Required work — Repeat precisely the span of lines below that opens with the line containing "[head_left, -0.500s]" and closes with the line containing "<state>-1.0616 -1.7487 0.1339", both included.

Data records —
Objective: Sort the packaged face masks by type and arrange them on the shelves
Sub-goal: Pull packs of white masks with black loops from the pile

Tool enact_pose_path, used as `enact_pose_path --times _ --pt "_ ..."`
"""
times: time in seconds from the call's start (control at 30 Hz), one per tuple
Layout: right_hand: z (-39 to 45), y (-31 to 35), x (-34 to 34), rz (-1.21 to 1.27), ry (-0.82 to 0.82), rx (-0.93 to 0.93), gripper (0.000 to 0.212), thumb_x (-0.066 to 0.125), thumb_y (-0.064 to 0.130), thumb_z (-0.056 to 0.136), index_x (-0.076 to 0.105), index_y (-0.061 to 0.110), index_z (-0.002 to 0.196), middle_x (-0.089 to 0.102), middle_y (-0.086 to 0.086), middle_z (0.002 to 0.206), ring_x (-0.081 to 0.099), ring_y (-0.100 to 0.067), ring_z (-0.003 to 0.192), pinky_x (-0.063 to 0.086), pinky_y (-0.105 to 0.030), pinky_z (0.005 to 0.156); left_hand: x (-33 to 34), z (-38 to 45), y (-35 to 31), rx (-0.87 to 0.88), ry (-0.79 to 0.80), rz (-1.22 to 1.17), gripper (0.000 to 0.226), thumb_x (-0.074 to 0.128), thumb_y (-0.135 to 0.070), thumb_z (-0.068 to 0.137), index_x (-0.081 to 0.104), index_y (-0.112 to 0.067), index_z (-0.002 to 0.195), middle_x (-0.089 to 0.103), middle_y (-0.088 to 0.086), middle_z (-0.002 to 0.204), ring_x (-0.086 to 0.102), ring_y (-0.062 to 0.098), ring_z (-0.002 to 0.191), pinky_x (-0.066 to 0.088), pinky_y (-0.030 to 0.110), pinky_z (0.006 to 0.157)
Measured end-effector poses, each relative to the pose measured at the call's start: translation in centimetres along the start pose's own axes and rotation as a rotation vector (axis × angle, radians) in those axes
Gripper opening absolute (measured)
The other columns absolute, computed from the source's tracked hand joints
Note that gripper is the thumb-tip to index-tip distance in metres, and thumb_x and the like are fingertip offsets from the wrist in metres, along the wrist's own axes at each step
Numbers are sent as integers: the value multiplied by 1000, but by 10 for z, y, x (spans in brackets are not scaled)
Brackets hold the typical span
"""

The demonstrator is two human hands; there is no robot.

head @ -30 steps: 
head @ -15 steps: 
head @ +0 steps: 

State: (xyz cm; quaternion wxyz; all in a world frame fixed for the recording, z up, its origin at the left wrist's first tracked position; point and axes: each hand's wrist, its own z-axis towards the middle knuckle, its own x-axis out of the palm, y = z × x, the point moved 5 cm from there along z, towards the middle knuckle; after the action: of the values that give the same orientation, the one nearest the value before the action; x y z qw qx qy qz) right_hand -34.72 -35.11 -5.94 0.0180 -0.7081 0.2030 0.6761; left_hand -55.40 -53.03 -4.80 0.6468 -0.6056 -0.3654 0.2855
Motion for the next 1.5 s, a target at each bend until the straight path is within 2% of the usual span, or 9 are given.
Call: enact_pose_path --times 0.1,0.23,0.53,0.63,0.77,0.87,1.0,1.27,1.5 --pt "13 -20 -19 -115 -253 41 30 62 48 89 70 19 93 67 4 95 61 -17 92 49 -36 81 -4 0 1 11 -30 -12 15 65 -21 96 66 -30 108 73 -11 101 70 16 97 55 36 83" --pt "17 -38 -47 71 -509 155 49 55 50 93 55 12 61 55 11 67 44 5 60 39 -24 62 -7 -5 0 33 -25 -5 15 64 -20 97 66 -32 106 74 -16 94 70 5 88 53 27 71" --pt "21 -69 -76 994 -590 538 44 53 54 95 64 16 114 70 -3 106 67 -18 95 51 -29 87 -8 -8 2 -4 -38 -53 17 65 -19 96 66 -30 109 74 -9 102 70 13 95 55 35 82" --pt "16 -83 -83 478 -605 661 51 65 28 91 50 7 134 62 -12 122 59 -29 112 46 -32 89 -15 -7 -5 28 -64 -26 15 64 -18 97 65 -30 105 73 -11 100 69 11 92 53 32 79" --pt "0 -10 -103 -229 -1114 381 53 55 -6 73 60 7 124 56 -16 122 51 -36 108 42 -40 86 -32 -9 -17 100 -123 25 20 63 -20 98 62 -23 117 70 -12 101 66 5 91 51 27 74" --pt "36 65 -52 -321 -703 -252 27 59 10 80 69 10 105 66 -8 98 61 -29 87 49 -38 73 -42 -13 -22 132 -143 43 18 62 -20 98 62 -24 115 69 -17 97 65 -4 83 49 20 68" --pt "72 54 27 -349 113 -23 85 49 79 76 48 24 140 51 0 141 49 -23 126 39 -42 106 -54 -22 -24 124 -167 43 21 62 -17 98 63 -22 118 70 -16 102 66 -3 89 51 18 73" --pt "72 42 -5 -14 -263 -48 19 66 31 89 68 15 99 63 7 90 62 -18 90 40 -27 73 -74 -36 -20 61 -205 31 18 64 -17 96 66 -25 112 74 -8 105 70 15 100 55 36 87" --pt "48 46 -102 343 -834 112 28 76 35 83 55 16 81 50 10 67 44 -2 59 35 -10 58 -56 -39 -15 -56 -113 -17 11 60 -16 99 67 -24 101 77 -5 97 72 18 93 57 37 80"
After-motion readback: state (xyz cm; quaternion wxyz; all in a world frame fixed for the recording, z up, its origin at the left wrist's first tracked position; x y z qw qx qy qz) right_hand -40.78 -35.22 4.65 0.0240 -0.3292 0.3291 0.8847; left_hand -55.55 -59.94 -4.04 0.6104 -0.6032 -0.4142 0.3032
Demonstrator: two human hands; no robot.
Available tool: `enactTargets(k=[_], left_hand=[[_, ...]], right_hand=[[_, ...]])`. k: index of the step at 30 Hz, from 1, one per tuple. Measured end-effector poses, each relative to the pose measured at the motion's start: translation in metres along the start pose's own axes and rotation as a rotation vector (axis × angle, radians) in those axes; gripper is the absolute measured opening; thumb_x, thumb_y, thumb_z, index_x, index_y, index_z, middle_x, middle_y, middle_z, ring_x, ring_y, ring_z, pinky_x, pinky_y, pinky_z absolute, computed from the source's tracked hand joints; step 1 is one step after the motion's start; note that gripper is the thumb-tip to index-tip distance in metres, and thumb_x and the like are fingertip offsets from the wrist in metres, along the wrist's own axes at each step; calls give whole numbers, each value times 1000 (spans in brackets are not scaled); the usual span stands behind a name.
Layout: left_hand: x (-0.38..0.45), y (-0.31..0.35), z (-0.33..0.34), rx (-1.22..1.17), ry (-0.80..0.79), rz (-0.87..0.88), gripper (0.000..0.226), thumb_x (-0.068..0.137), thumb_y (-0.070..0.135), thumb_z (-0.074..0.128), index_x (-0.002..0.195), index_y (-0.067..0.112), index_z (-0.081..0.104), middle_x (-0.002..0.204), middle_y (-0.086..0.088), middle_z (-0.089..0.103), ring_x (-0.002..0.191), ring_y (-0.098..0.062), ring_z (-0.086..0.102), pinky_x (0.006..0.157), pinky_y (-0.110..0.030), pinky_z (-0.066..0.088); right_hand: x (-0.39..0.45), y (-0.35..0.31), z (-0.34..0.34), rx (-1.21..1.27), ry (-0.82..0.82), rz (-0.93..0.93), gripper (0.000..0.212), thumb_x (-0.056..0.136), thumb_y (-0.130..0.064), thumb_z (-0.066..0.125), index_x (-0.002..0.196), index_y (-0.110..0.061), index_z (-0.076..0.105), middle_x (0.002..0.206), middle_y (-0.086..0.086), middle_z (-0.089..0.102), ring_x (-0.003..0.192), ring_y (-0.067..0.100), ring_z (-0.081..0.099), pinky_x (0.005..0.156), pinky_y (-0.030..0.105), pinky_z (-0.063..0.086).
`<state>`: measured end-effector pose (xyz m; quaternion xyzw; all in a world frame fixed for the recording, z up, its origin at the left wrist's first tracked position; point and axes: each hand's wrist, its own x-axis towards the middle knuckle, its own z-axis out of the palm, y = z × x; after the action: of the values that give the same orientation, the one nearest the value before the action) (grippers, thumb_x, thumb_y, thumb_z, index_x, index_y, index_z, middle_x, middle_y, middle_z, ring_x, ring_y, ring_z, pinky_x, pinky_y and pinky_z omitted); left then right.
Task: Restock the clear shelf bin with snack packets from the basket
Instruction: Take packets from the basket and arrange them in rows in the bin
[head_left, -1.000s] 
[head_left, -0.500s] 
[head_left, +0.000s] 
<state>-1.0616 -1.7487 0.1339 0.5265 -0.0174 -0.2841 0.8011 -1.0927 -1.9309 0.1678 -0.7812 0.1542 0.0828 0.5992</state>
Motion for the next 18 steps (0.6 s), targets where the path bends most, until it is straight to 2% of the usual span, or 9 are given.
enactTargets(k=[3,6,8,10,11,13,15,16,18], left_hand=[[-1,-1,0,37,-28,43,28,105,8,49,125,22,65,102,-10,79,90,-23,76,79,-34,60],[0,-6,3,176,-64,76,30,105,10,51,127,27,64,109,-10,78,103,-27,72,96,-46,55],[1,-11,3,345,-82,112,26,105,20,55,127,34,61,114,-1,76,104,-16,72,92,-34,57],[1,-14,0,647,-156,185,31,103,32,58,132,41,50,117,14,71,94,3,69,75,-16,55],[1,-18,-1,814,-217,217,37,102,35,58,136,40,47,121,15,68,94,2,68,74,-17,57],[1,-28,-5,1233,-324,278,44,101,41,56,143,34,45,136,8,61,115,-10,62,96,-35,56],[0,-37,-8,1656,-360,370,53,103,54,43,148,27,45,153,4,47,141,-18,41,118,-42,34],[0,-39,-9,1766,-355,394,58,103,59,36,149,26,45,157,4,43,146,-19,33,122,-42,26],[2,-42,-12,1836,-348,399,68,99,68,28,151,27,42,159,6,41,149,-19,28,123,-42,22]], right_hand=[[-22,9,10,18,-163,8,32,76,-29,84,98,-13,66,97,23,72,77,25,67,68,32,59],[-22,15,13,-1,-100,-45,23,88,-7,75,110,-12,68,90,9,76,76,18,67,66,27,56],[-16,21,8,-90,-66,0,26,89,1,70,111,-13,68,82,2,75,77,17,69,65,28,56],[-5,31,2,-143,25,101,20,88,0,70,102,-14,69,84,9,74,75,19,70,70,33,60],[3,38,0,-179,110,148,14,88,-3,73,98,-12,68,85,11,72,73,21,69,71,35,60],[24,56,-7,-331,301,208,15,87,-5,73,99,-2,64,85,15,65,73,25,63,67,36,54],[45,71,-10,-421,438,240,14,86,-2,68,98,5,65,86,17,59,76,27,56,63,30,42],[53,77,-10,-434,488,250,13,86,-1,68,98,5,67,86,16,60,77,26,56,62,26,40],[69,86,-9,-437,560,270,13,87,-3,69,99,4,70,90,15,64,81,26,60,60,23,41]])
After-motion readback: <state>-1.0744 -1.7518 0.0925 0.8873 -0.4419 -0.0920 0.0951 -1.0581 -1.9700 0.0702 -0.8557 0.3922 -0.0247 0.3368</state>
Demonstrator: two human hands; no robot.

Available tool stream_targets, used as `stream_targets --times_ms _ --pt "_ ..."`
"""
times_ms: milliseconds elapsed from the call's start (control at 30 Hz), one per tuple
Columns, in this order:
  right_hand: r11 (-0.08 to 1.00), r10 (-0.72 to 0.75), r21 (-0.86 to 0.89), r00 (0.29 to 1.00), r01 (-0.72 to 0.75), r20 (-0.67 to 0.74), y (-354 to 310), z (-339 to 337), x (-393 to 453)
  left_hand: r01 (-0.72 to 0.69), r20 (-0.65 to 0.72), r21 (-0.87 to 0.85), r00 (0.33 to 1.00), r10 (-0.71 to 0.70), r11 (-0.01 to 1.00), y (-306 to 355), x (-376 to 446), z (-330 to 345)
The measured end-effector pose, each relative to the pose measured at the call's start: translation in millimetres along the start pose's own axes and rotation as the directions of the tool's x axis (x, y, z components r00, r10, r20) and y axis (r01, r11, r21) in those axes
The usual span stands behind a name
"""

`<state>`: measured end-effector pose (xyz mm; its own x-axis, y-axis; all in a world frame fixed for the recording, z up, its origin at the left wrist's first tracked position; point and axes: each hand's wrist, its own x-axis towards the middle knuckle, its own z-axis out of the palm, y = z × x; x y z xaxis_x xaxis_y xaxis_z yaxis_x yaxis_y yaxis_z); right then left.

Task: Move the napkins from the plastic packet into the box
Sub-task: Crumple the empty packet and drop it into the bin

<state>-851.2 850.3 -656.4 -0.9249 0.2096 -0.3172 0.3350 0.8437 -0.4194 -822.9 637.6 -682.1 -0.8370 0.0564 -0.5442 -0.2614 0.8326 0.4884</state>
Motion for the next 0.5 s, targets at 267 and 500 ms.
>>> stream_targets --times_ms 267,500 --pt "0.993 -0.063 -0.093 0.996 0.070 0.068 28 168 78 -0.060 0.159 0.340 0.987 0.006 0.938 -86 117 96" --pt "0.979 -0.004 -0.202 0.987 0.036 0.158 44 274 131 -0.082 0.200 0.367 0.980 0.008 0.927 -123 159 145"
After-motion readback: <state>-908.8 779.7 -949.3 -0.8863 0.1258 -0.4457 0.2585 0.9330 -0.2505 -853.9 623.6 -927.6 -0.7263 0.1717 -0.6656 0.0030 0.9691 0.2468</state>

Output of the task —
[head_left, -0.500s] 
[head_left, +0.000s] 
<state>-1.0616 -1.7487 0.1339 0.5265 -0.0174 -0.2841 0.8011 -1.0927 -1.9309 0.1678 -0.7812 0.1542 0.0828 0.5992</state>

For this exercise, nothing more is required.